[Records drawn from a dataset]
- - - - - - -

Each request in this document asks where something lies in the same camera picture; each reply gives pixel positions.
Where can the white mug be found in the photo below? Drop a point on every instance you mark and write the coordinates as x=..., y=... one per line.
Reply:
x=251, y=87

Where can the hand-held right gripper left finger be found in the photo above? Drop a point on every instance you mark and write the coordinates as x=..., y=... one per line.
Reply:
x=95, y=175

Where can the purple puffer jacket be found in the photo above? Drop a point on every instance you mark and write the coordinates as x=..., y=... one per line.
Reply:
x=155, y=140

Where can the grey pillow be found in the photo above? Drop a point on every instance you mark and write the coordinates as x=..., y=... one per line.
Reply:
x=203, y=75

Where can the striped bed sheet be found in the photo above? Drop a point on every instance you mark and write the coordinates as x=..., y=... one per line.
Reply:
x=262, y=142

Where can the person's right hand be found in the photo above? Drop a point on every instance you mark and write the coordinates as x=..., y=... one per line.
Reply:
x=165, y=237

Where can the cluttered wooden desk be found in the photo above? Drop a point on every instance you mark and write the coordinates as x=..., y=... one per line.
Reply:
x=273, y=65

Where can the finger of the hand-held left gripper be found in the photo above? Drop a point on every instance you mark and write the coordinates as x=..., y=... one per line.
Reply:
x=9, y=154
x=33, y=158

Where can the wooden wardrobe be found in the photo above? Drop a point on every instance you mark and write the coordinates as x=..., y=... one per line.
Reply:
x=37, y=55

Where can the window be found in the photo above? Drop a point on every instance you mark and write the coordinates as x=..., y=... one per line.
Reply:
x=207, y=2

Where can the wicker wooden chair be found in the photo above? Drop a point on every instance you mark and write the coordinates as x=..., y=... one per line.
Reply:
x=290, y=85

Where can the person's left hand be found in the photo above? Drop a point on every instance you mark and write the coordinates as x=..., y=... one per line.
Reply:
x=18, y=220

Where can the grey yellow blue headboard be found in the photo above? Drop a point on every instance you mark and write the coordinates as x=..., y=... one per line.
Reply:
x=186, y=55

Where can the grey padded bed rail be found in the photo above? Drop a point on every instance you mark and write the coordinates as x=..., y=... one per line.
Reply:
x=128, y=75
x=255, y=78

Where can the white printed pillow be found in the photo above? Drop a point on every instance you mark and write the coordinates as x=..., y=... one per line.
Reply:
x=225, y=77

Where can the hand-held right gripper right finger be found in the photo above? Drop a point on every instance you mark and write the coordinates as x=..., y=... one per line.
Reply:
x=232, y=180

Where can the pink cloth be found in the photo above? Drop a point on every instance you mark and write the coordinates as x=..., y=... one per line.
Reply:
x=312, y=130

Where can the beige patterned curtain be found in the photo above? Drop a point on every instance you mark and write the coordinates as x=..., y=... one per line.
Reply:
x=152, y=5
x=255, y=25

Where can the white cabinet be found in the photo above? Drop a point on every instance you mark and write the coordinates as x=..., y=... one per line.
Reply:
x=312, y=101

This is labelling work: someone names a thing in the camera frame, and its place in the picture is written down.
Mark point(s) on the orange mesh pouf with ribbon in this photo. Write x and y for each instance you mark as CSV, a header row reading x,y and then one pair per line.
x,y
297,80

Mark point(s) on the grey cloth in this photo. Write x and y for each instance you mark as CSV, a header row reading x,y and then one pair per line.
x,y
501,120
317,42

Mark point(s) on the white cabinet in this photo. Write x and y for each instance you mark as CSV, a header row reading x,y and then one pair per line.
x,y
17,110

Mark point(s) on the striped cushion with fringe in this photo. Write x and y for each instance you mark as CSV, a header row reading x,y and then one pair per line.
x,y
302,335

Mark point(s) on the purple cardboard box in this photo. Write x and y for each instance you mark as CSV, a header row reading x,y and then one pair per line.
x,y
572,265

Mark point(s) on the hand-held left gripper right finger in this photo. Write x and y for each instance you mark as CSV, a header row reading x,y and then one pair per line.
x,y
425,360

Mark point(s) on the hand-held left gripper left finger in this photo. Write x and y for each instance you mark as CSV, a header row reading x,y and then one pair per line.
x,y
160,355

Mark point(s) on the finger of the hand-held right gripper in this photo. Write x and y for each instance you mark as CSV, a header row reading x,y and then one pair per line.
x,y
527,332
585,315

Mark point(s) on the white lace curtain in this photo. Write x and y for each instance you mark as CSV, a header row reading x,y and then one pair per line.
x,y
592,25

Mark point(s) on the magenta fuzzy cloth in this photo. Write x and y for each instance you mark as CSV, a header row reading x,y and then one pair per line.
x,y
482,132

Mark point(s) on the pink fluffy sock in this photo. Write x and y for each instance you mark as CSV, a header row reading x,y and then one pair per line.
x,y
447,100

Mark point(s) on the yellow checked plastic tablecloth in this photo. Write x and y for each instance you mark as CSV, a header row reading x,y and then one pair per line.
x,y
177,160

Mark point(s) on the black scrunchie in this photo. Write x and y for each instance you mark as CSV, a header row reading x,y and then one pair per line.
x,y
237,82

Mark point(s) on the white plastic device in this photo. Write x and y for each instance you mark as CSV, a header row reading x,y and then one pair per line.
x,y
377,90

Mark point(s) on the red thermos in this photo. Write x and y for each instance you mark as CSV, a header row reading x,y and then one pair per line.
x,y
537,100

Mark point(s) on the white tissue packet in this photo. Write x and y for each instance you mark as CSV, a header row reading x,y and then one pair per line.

- - - - - - -

- **Assignment**
Every record is to be repeated exactly as it stands above.

- **Problem solution**
Each request in this document asks where something lies in the same camera picture; each reply gives pixel positions.
Where can the white mug be found in the photo below? Drop a point on every instance you mark and write the coordinates as x=..., y=... one per line.
Reply:
x=251, y=87

Where can the hand-held right gripper left finger be found in the photo above? Drop a point on every instance you mark and write the coordinates as x=..., y=... one per line.
Reply:
x=95, y=175

Where can the purple puffer jacket be found in the photo above? Drop a point on every instance you mark and write the coordinates as x=..., y=... one per line.
Reply:
x=155, y=140

Where can the grey pillow be found in the photo above? Drop a point on every instance you mark and write the coordinates as x=..., y=... one per line.
Reply:
x=203, y=75

Where can the striped bed sheet be found in the photo above? Drop a point on every instance you mark and write the coordinates as x=..., y=... one per line.
Reply:
x=262, y=142

Where can the person's right hand be found in the photo above? Drop a point on every instance you mark and write the coordinates as x=..., y=... one per line.
Reply:
x=165, y=237

Where can the cluttered wooden desk be found in the photo above? Drop a point on every instance you mark and write the coordinates as x=..., y=... one per line.
Reply:
x=273, y=65

Where can the finger of the hand-held left gripper be found in the photo above? Drop a point on every instance you mark and write the coordinates as x=..., y=... one per line.
Reply:
x=9, y=154
x=33, y=158

Where can the wooden wardrobe be found in the photo above? Drop a point on every instance you mark and write the coordinates as x=..., y=... one per line.
Reply:
x=37, y=55

Where can the window be found in the photo above? Drop a point on every instance you mark and write the coordinates as x=..., y=... one per line.
Reply:
x=207, y=2

Where can the wicker wooden chair be found in the photo above? Drop a point on every instance you mark and write the coordinates as x=..., y=... one per line.
Reply:
x=290, y=85

Where can the person's left hand be found in the photo above? Drop a point on every instance you mark and write the coordinates as x=..., y=... one per line.
Reply:
x=18, y=220

Where can the grey yellow blue headboard be found in the photo above? Drop a point on every instance you mark and write the coordinates as x=..., y=... one per line.
Reply:
x=186, y=55

Where can the grey padded bed rail be found in the photo above? Drop a point on every instance you mark and write the coordinates as x=..., y=... one per line.
Reply:
x=128, y=75
x=255, y=78

Where can the white printed pillow be found in the photo above? Drop a point on every instance you mark and write the coordinates as x=..., y=... one per line.
Reply:
x=225, y=77

Where can the hand-held right gripper right finger be found in the photo above? Drop a point on every instance you mark and write the coordinates as x=..., y=... one per line.
Reply:
x=232, y=180

Where can the pink cloth be found in the photo above? Drop a point on every instance you mark and write the coordinates as x=..., y=... one per line.
Reply:
x=312, y=130

Where can the beige patterned curtain be found in the photo above? Drop a point on every instance you mark and write the coordinates as x=..., y=... one per line.
Reply:
x=152, y=5
x=255, y=25

Where can the white cabinet be found in the photo above? Drop a point on every instance you mark and write the coordinates as x=..., y=... one per line.
Reply:
x=312, y=101

This is labelling work: someone names a thing in the camera frame, and its place in the picture is written down.
Mark point(s) on the orange mesh pouf with ribbon in this photo. Write x and y for each instance you mark as CSV, a header row reading x,y and then one pair per line.
x,y
297,80

Mark point(s) on the grey cloth in this photo. Write x and y for each instance you mark as CSV, a header row reading x,y and then one pair per line.
x,y
501,120
317,42

Mark point(s) on the white cabinet in this photo. Write x and y for each instance you mark as CSV, a header row reading x,y and then one pair per line.
x,y
17,110

Mark point(s) on the striped cushion with fringe in this photo. Write x and y for each instance you mark as CSV, a header row reading x,y and then one pair per line.
x,y
302,335

Mark point(s) on the purple cardboard box in this photo. Write x and y for each instance you mark as CSV, a header row reading x,y and then one pair per line.
x,y
572,265

Mark point(s) on the hand-held left gripper right finger in this photo. Write x and y for each instance you mark as CSV, a header row reading x,y and then one pair per line.
x,y
425,360

Mark point(s) on the hand-held left gripper left finger in this photo. Write x and y for each instance you mark as CSV, a header row reading x,y and then one pair per line.
x,y
160,355

Mark point(s) on the finger of the hand-held right gripper in this photo. Write x and y for each instance you mark as CSV, a header row reading x,y and then one pair per line.
x,y
527,332
585,315

Mark point(s) on the white lace curtain in this photo. Write x and y for each instance you mark as CSV, a header row reading x,y and then one pair per line.
x,y
592,25

Mark point(s) on the magenta fuzzy cloth in this photo. Write x and y for each instance you mark as CSV, a header row reading x,y and then one pair per line.
x,y
482,132

Mark point(s) on the pink fluffy sock in this photo. Write x and y for each instance you mark as CSV, a header row reading x,y and then one pair per line.
x,y
447,100

Mark point(s) on the yellow checked plastic tablecloth in this photo. Write x and y for each instance you mark as CSV, a header row reading x,y and then one pair per line.
x,y
177,160

Mark point(s) on the black scrunchie in this photo. Write x and y for each instance you mark as CSV, a header row reading x,y and then one pair per line.
x,y
237,82

Mark point(s) on the white plastic device in this photo. Write x and y for each instance you mark as CSV, a header row reading x,y and then one pair per line.
x,y
377,90

Mark point(s) on the red thermos in this photo. Write x and y for each instance you mark as CSV, a header row reading x,y and then one pair per line.
x,y
537,100

Mark point(s) on the white tissue packet in this photo. Write x and y for each instance you mark as CSV, a header row reading x,y and then one pair per line.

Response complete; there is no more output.